INPUT MATERIAL START

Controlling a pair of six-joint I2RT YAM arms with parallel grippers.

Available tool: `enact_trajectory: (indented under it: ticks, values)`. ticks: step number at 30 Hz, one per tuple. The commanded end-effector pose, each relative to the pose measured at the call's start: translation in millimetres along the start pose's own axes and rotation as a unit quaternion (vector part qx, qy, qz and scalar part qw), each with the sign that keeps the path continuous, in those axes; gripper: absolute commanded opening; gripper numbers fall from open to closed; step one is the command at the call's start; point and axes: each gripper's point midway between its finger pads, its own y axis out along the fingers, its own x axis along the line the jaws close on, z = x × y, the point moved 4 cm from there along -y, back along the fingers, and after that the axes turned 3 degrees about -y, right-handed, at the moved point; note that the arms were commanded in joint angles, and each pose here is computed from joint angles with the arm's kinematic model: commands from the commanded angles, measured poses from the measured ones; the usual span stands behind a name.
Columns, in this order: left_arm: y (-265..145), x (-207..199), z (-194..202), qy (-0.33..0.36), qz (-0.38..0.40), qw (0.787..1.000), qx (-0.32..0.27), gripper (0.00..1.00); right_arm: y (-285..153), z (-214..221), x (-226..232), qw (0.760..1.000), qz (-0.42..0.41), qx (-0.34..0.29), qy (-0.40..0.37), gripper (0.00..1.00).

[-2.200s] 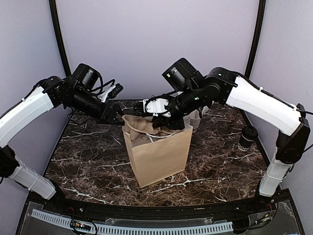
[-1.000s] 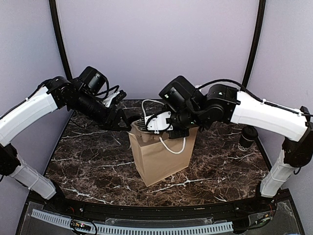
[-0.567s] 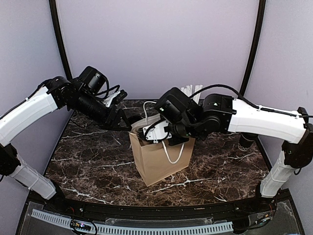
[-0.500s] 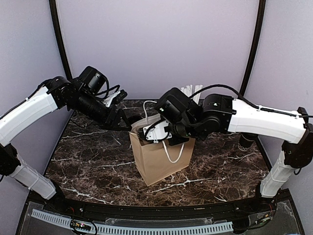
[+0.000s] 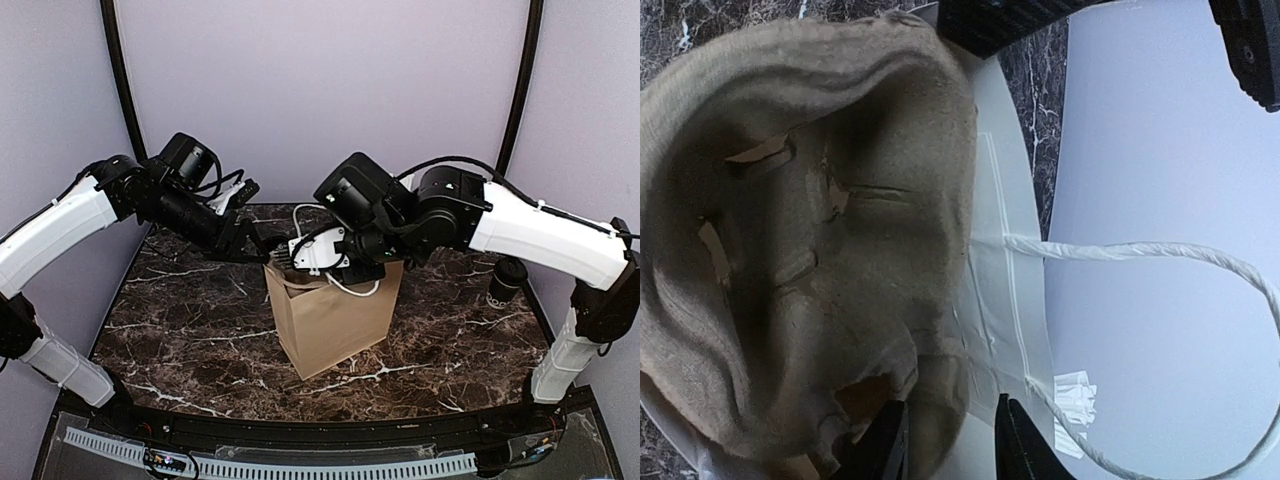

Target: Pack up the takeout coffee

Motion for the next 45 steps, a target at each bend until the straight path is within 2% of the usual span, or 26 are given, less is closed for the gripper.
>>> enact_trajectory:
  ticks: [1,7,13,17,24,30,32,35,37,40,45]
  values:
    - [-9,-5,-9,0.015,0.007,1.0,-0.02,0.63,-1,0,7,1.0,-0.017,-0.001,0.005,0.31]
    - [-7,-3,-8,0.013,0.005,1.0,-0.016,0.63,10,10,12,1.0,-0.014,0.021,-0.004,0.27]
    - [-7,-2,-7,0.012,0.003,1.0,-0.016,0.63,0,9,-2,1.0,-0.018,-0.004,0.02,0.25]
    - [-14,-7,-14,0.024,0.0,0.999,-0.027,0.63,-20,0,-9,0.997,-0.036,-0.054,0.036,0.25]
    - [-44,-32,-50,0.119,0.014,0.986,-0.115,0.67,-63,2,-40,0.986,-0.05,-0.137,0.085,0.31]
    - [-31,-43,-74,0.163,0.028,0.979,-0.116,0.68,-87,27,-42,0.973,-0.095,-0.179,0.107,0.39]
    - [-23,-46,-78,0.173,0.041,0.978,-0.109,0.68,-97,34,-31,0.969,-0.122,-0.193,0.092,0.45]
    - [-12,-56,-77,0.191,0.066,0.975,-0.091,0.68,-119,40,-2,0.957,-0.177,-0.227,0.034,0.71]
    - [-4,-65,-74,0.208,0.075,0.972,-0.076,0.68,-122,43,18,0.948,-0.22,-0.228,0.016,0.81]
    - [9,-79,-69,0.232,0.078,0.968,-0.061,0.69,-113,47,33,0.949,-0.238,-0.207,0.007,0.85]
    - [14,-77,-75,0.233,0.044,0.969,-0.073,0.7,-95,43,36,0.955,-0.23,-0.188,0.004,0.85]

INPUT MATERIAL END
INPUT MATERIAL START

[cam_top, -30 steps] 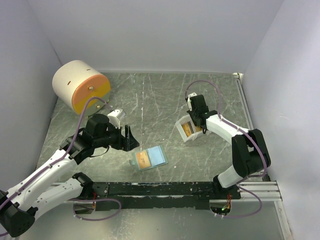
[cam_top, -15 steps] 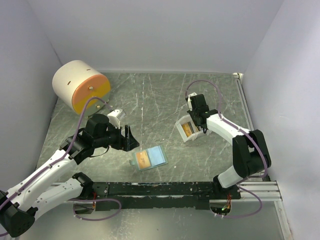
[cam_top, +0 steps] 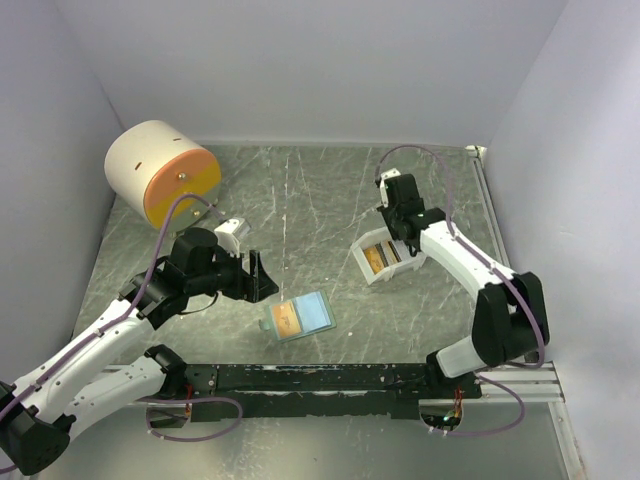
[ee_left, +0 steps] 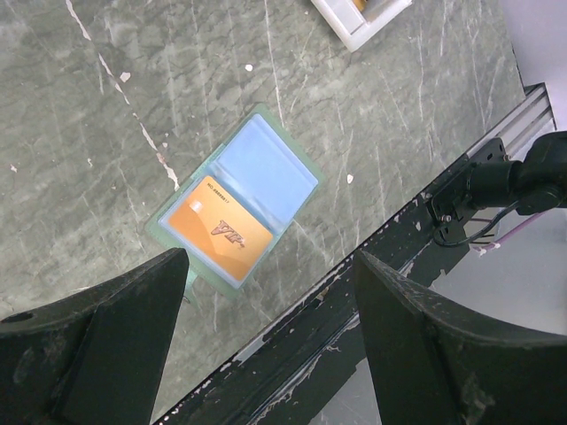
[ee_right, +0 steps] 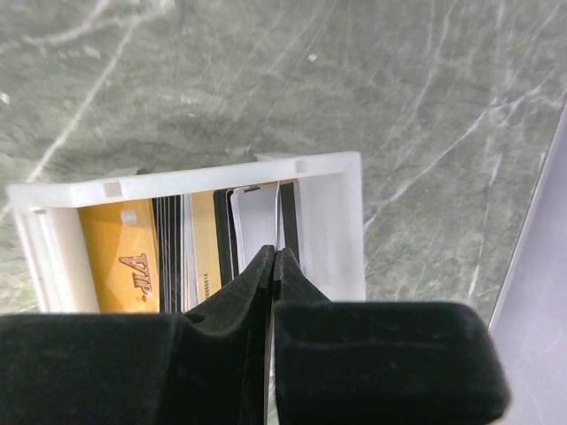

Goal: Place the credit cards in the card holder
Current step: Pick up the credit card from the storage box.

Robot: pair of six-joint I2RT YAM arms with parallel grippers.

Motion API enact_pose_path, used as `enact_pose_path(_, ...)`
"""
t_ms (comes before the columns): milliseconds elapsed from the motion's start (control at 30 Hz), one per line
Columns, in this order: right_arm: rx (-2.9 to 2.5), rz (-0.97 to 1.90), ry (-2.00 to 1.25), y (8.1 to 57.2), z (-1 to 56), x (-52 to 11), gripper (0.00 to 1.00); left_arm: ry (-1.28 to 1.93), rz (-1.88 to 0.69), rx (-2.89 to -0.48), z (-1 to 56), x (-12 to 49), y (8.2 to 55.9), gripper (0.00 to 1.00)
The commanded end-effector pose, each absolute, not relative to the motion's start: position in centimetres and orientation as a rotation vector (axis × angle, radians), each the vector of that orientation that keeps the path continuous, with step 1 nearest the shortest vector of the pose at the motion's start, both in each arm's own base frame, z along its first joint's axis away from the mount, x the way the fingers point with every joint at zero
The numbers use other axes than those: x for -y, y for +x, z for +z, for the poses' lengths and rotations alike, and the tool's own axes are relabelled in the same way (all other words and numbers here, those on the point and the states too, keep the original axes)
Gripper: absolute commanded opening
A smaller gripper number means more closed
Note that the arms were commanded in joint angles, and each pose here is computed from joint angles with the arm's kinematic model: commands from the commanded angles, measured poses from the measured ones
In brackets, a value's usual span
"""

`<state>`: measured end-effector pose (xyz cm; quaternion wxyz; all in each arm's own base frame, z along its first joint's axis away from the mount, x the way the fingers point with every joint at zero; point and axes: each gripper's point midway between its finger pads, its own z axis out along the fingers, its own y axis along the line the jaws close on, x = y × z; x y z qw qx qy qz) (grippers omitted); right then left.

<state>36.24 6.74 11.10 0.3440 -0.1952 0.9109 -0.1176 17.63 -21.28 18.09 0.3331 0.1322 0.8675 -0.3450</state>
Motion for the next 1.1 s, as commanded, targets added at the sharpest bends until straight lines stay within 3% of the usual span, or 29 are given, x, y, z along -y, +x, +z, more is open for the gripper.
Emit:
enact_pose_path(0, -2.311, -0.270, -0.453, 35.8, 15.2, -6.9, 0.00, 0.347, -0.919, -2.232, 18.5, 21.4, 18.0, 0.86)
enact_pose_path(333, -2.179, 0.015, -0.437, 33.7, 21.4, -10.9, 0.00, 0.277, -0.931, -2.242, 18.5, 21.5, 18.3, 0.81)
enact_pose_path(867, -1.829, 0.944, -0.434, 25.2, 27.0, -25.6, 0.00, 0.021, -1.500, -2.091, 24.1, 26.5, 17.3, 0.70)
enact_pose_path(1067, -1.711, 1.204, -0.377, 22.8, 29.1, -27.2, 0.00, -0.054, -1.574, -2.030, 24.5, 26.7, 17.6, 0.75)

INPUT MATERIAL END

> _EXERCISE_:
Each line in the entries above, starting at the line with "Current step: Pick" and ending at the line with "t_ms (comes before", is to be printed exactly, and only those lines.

> _OUTPUT OF THE TASK_:
Current step: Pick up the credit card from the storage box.

Robot: pair of six-joint I2RT YAM arms with parallel grippers.

Motion API enact_pose_path, used as `enact_pose_path(_, ...)`
"""
t_ms (comes before the columns): milliseconds elapsed from the motion's start (control at 30 Hz), one per line

The reply is now complete.